*** THE DATA Section Begins ***

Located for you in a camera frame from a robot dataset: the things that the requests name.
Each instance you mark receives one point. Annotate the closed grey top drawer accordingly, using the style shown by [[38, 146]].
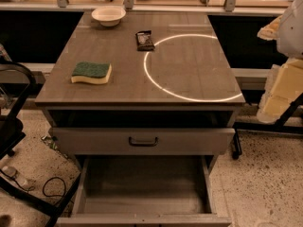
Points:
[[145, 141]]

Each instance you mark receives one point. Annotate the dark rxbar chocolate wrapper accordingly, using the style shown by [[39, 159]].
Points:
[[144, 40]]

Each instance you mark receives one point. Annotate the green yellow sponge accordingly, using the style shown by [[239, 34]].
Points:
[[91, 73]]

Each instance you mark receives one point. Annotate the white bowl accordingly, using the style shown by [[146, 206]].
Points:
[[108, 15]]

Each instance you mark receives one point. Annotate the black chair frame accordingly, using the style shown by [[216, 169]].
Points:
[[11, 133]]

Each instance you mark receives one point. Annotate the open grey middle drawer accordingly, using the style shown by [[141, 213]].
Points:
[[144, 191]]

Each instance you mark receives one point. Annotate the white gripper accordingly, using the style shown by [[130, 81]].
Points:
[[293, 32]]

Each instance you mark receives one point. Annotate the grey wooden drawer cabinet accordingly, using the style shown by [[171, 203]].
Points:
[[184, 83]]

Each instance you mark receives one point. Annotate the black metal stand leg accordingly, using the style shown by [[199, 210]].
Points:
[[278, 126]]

*** THE DATA Section Ends ***
*** THE DATA Section Begins ***

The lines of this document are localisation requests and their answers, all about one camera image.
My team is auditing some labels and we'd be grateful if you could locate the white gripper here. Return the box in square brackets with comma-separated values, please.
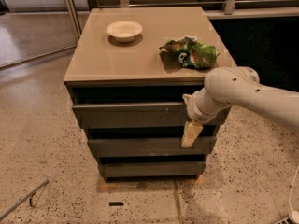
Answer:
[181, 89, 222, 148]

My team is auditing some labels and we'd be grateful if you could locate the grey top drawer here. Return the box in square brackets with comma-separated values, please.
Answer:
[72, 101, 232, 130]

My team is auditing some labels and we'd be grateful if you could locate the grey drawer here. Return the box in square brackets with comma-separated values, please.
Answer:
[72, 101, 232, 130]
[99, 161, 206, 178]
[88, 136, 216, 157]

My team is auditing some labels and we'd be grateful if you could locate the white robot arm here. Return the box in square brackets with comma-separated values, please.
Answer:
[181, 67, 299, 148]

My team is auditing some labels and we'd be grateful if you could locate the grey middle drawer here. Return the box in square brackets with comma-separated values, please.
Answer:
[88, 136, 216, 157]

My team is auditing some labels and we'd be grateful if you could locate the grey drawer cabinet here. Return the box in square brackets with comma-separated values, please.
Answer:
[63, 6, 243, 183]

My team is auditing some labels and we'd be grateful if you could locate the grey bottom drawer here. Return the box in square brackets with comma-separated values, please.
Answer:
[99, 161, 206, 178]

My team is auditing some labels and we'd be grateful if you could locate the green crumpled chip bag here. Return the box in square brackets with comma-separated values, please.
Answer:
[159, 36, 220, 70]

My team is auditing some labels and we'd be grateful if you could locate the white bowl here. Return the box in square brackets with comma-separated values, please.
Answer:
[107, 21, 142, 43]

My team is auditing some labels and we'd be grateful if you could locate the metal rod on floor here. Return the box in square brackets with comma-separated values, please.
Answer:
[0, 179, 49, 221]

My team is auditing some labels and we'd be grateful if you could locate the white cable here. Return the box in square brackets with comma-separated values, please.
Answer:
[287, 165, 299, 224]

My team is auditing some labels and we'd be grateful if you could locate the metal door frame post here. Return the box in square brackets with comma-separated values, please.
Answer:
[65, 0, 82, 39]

*** THE DATA Section Ends ***

■ TASK STATEMENT
Find each line in the records holding the string "robot" and show it.

■ TASK RESULT
Located for you in a camera frame from a robot dataset: the things that the requests name.
My team is auditing some labels and we'd be grateful if you could locate the white robot arm here. Return the box in square brackets with comma-separated values, please.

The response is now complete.